┌──

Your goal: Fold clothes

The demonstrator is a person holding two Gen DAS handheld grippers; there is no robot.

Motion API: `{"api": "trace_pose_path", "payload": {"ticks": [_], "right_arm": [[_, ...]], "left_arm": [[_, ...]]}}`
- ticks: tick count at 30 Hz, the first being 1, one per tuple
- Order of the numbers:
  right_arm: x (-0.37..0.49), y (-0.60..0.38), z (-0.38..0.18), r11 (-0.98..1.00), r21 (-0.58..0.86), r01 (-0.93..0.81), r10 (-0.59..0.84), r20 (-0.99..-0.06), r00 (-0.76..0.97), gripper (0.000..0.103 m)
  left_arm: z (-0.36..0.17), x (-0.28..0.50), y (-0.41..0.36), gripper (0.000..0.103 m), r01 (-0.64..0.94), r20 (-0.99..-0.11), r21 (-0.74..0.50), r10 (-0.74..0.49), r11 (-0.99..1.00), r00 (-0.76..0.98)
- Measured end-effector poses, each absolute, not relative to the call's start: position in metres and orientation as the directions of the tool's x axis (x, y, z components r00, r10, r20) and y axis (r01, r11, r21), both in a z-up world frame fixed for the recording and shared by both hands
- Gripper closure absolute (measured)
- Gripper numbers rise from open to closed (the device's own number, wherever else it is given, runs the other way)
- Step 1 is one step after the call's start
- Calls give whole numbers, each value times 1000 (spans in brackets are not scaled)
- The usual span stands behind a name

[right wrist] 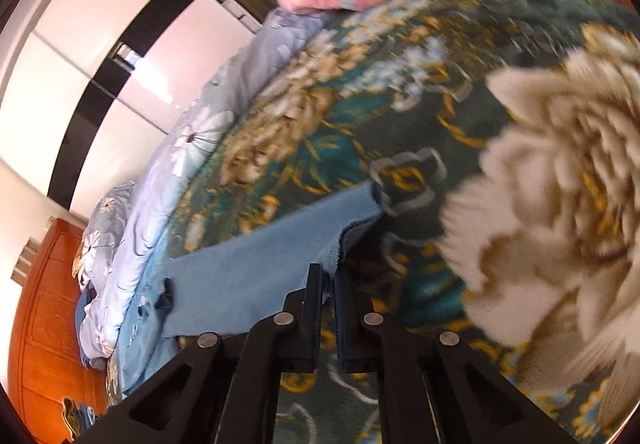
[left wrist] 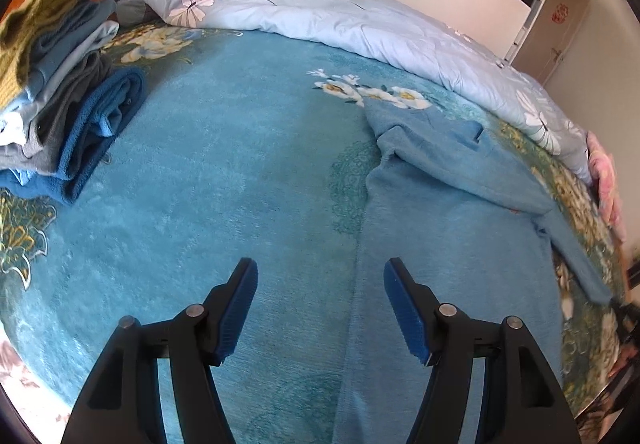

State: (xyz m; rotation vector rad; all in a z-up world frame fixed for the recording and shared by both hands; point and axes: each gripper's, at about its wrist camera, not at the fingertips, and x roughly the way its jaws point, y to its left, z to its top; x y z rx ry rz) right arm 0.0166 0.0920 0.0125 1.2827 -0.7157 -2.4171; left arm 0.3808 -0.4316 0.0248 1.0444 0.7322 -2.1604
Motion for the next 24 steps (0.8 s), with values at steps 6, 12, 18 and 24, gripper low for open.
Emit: {"api": "trace_pose_path", "payload": {"ticks": [6,12,18,24], "right_arm": [[1,43,62,-842,511,174,-512,-653,-558,97],[-2,-56,104,-821,441,362,-571,-635,-521,97],[10,-169,121,-737,437,515,-663,-616,-426,97],[49,-276,118,-636,413,652,-719,-623,-308,97]], "left_arm": [[19,386,-441,36,732,-825,-233,-269,-640,-498],[15,396,-456,36,760,-822,-298,-250,-577,-512],[13,398,-461,36,752,-817,-317,-235,-578,-526],[5,408,-470,36,763,-822,-337,-223,-551,-524]]}}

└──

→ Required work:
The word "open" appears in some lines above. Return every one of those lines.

→ Solution below:
- Gripper numbers rise from open to closed (the device's own number, wherever else it is given, runs the other way)
Motion for the next 24 steps (0.8 s), with values at steps 6, 12, 18 and 24, gripper low for open.

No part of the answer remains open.